WHAT IS EXPECTED: Go through the entries below. Copy each line in which "work" appears.

*** Opening RECORDS PROVIDED ***

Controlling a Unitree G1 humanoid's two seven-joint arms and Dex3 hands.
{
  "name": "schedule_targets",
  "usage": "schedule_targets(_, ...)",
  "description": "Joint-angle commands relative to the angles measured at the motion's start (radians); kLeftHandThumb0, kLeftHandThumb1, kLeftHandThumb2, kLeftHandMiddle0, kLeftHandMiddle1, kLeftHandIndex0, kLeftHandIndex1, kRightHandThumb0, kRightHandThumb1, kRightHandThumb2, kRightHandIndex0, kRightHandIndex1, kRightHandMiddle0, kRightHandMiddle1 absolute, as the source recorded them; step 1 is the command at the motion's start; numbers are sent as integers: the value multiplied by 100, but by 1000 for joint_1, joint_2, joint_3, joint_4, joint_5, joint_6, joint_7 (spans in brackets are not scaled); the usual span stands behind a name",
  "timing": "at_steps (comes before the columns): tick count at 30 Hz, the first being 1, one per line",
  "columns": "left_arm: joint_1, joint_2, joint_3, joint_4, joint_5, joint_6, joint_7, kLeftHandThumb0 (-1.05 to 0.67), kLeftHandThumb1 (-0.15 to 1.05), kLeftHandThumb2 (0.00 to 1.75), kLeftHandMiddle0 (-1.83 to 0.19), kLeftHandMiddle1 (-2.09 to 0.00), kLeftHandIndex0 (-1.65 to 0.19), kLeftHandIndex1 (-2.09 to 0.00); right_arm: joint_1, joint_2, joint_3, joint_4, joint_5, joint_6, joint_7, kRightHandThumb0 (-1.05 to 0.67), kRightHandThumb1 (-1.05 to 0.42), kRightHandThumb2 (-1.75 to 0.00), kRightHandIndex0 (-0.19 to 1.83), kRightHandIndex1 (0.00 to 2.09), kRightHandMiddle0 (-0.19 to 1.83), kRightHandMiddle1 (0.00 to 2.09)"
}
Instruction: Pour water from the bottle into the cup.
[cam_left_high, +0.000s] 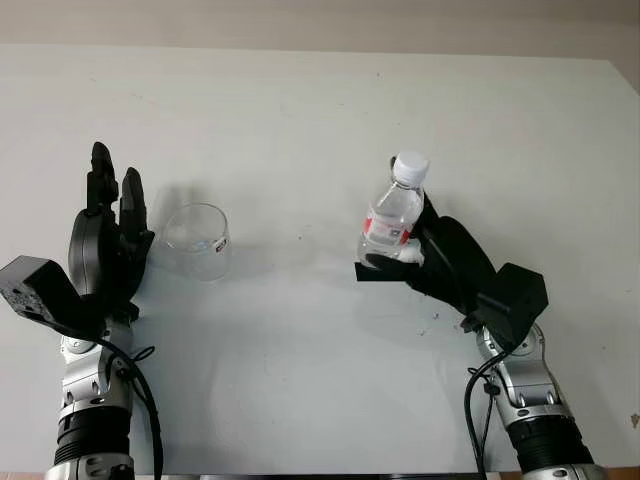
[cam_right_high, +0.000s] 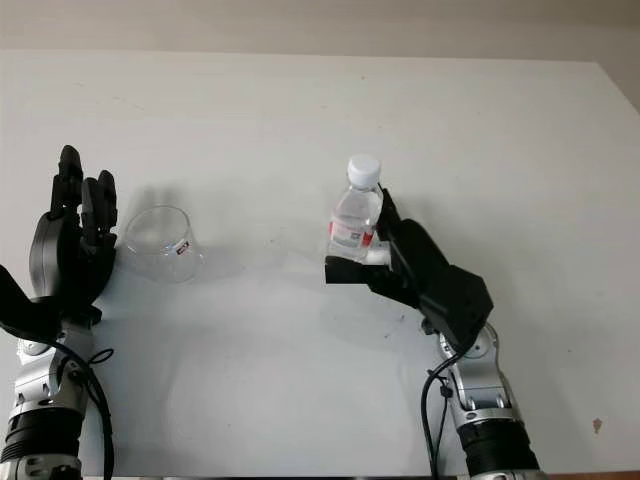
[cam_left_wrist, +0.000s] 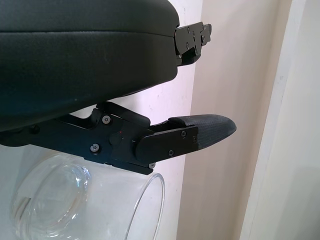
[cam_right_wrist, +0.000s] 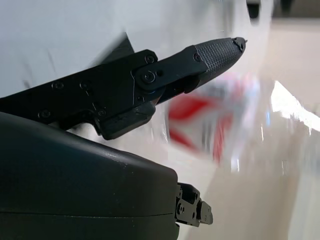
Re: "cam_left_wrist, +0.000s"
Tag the clear glass cup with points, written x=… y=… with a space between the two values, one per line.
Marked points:
x=87 y=200

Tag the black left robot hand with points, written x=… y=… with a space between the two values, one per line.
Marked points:
x=75 y=62

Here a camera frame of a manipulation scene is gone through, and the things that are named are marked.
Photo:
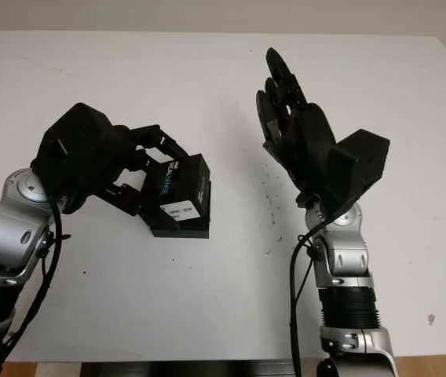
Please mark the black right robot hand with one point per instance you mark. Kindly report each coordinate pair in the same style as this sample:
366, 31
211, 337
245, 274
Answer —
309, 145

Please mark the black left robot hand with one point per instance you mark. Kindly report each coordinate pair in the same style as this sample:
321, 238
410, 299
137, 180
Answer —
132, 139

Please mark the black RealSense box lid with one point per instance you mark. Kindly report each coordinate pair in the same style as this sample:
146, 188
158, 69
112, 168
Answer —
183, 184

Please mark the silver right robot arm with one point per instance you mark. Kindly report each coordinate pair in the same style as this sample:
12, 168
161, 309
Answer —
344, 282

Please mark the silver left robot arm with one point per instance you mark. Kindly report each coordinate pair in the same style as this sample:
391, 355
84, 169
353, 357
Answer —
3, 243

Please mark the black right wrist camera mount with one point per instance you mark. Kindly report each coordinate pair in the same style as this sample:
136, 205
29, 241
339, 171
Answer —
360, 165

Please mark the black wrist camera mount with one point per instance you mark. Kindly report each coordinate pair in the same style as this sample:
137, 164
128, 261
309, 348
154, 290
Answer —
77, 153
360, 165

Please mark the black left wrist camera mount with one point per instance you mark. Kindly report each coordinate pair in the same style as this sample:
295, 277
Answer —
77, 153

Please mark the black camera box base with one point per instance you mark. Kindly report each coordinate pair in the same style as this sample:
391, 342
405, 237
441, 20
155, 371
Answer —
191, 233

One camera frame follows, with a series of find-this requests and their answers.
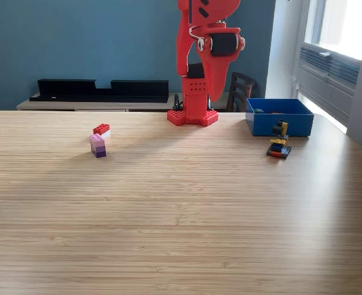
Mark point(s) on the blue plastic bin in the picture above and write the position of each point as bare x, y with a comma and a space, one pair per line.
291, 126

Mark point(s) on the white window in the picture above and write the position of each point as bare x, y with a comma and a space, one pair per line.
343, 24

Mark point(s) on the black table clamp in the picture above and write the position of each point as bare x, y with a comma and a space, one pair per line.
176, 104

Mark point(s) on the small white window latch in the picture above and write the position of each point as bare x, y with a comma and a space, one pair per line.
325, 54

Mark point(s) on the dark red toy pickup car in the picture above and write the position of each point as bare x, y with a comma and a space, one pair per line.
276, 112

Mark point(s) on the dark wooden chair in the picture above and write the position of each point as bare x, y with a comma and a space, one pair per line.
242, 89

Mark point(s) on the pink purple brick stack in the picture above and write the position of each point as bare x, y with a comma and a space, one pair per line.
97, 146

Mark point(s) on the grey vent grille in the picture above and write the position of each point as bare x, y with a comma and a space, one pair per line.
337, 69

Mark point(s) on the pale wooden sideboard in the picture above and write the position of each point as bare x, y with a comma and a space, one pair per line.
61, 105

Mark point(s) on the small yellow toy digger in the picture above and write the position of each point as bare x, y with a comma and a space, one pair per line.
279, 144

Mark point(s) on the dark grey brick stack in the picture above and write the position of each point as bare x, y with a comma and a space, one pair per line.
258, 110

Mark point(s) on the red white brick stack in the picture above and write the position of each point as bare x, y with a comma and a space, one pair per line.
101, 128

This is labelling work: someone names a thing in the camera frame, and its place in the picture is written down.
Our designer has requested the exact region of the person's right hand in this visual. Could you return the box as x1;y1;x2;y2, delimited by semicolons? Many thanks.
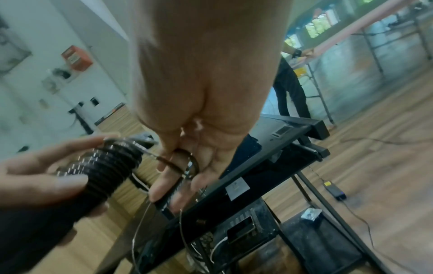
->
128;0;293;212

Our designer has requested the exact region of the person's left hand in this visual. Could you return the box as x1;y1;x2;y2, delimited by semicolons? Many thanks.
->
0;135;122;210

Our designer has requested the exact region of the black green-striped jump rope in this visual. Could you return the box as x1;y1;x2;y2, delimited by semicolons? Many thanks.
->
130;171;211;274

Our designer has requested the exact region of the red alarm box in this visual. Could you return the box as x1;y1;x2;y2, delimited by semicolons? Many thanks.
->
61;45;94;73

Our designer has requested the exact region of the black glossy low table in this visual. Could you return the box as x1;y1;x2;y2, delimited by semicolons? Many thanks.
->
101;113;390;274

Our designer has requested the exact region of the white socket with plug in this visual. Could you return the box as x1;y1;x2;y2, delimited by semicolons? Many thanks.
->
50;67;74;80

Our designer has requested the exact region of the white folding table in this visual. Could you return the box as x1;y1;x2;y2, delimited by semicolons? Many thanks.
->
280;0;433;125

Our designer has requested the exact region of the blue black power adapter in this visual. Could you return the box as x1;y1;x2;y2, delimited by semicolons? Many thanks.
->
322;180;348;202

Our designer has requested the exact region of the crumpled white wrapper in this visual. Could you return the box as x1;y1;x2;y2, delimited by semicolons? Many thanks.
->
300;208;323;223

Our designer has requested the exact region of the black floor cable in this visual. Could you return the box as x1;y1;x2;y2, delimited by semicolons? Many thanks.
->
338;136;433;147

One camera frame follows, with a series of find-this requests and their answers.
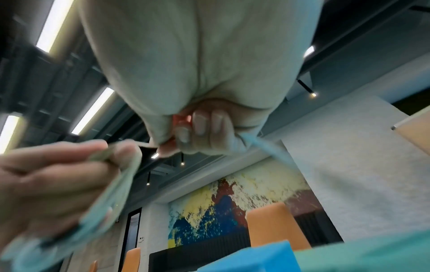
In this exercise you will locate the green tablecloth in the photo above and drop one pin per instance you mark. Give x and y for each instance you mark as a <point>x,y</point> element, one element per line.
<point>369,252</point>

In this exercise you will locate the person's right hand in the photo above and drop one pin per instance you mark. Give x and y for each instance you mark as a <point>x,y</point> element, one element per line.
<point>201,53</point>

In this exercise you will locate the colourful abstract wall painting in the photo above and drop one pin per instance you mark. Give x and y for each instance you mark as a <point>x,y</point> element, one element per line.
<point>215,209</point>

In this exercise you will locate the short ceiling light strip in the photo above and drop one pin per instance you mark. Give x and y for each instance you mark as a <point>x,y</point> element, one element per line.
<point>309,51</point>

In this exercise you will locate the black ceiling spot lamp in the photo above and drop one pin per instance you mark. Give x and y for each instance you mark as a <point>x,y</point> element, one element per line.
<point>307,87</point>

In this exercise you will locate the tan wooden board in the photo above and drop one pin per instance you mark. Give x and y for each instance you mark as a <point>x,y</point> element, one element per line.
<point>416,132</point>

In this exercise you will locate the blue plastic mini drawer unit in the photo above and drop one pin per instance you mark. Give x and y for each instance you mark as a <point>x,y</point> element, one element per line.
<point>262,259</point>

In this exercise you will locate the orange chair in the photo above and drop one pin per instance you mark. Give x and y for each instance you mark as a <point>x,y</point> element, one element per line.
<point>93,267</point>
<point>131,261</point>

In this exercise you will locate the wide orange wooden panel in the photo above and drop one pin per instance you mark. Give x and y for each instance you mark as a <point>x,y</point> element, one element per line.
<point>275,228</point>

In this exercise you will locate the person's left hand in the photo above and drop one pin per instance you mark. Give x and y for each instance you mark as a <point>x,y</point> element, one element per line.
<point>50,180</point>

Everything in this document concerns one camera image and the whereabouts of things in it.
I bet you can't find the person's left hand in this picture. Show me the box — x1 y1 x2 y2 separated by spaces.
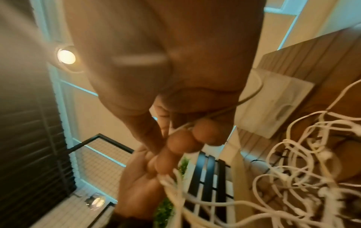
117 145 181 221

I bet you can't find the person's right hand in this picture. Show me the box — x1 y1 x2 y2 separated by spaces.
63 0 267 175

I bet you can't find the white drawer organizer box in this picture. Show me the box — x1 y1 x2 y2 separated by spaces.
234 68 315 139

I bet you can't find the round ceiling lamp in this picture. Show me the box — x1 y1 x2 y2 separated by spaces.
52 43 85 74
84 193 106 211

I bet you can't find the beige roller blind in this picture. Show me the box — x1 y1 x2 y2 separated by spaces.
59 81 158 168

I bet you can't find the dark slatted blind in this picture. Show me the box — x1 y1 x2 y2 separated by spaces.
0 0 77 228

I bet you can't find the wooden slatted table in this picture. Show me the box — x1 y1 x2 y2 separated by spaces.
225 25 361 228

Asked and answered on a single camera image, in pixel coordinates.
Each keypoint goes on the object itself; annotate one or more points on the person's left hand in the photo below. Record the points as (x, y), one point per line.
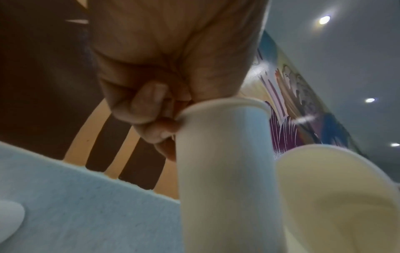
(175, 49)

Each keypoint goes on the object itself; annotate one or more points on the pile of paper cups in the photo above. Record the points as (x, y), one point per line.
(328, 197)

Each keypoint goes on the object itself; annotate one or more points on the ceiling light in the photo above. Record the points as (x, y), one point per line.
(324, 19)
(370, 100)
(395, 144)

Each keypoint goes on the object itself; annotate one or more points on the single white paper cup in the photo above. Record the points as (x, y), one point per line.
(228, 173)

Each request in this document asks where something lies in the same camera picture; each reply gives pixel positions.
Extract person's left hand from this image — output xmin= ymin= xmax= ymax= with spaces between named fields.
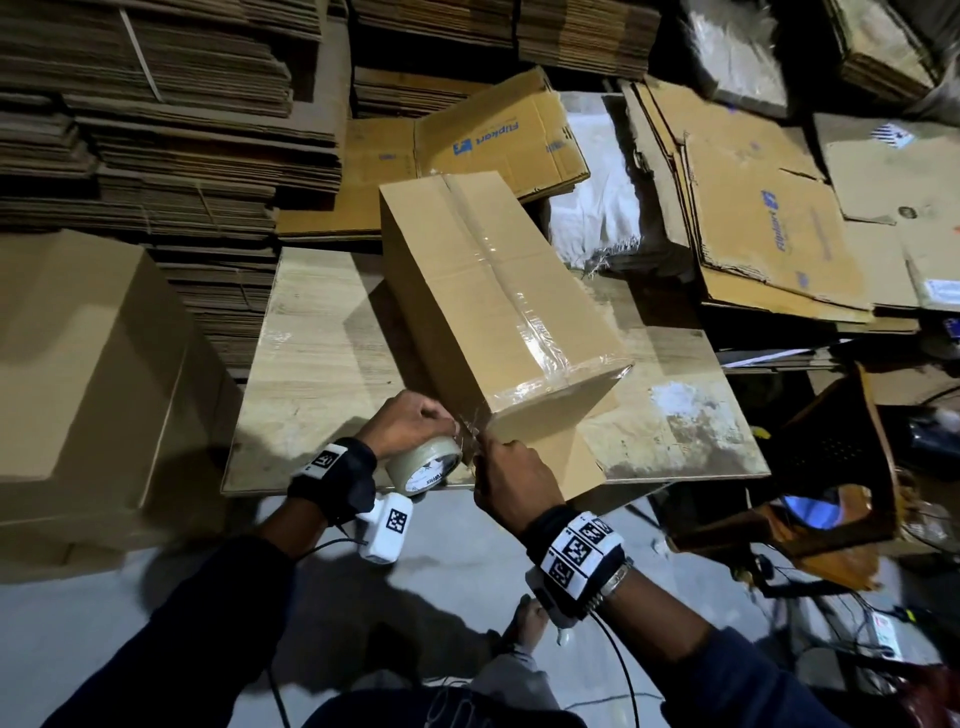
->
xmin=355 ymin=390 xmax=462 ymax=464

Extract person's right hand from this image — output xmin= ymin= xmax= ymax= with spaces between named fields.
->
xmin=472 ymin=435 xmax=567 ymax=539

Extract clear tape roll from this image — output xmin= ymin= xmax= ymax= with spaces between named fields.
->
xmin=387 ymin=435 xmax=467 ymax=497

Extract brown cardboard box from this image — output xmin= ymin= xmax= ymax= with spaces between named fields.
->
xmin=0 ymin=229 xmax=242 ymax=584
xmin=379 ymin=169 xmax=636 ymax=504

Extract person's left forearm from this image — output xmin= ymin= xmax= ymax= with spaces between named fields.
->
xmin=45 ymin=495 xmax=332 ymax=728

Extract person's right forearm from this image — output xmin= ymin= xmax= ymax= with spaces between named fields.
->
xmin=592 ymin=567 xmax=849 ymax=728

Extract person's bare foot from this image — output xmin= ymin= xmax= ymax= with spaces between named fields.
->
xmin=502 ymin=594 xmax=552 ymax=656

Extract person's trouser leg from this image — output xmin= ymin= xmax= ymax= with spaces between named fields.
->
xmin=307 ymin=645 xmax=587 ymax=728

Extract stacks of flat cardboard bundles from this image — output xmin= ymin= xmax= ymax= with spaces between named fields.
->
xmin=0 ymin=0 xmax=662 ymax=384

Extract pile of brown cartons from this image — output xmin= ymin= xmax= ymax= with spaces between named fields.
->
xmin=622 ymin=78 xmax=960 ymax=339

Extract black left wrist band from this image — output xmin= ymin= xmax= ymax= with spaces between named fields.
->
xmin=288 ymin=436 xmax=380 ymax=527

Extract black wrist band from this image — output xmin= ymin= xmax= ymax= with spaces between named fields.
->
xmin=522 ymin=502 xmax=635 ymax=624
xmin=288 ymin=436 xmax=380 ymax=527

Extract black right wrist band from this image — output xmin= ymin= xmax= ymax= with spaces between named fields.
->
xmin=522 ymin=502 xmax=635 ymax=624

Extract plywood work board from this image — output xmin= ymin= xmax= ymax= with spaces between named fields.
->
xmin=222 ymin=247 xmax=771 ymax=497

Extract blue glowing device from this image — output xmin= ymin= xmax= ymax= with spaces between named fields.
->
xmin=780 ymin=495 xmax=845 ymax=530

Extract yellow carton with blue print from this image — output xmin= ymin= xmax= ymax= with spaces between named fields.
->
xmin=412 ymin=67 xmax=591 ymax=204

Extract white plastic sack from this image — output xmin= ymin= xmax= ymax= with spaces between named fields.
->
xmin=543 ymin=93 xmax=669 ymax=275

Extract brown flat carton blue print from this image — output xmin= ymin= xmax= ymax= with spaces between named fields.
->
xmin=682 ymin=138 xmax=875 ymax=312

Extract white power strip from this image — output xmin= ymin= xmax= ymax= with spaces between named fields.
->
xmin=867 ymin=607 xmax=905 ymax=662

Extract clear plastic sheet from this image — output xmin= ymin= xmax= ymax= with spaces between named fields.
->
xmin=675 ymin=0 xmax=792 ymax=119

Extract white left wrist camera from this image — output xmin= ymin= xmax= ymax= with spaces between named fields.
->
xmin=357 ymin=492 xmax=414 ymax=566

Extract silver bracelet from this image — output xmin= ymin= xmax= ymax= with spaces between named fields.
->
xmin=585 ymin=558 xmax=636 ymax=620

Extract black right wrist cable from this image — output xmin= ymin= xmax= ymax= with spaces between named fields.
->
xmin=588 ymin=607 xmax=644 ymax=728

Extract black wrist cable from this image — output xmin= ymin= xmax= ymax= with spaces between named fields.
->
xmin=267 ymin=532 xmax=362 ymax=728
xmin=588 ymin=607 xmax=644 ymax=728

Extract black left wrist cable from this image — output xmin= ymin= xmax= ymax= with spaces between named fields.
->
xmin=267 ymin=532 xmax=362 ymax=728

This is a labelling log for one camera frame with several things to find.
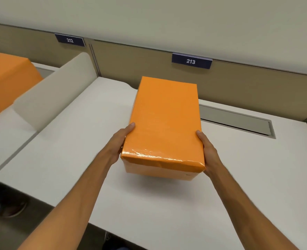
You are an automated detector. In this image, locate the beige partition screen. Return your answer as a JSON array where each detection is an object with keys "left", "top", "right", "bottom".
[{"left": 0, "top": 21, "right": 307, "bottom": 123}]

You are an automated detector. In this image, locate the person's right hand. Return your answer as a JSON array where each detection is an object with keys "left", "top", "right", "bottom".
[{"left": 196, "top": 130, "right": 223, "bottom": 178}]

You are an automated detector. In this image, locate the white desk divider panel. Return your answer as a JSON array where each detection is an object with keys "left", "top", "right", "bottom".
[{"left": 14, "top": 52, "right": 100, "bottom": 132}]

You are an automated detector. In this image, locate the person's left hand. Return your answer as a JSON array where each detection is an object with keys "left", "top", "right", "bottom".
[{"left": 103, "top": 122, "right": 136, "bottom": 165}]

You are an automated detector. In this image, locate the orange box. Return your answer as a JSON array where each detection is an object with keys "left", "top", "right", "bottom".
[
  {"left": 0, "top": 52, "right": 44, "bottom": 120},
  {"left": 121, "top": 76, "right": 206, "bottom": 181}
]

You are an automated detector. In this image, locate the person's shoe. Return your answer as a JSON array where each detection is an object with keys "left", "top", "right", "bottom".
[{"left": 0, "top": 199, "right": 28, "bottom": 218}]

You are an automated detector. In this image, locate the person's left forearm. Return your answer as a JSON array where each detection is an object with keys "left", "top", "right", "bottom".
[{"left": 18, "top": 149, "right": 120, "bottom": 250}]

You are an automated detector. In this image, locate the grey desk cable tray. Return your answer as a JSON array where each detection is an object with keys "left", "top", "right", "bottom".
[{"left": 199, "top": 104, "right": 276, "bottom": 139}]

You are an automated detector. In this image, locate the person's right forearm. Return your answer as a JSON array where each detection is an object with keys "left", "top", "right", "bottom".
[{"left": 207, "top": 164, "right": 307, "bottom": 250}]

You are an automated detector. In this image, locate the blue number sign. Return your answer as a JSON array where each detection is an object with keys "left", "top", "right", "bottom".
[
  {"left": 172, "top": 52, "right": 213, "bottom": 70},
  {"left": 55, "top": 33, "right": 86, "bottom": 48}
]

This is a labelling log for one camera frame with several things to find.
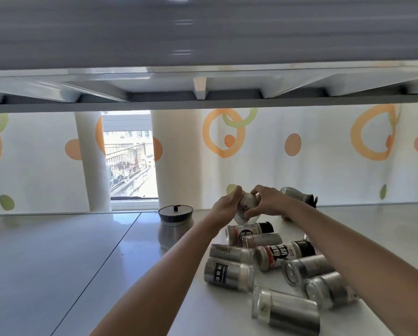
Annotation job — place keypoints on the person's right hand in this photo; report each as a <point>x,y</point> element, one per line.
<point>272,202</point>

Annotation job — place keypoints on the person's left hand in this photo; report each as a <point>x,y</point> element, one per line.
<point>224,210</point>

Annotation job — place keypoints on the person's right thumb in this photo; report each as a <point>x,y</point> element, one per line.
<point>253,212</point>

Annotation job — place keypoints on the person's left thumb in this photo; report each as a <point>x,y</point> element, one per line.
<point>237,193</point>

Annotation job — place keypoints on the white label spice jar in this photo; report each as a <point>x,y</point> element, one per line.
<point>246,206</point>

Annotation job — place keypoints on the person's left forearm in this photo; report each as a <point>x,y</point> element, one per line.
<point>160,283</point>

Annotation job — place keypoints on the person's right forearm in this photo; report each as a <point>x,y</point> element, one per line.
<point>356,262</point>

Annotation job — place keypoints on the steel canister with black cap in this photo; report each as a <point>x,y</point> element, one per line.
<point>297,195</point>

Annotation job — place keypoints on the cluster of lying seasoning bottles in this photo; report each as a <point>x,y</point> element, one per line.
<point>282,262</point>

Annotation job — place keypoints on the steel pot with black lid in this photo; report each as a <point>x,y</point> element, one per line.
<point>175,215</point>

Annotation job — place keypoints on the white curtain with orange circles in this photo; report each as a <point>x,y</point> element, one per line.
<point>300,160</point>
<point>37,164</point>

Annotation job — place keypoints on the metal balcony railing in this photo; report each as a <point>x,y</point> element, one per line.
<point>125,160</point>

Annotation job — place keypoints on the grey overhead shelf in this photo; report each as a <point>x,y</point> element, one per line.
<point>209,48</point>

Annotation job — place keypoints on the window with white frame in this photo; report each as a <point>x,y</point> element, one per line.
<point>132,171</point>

*** Closing RECORDS PROVIDED ***

REPLY:
This is labelling work: someone names a thing in the camera frame, and its place in the picture is written down.
Extract plywood work board from this image — output xmin= ymin= xmax= ymax= with spaces between named fields.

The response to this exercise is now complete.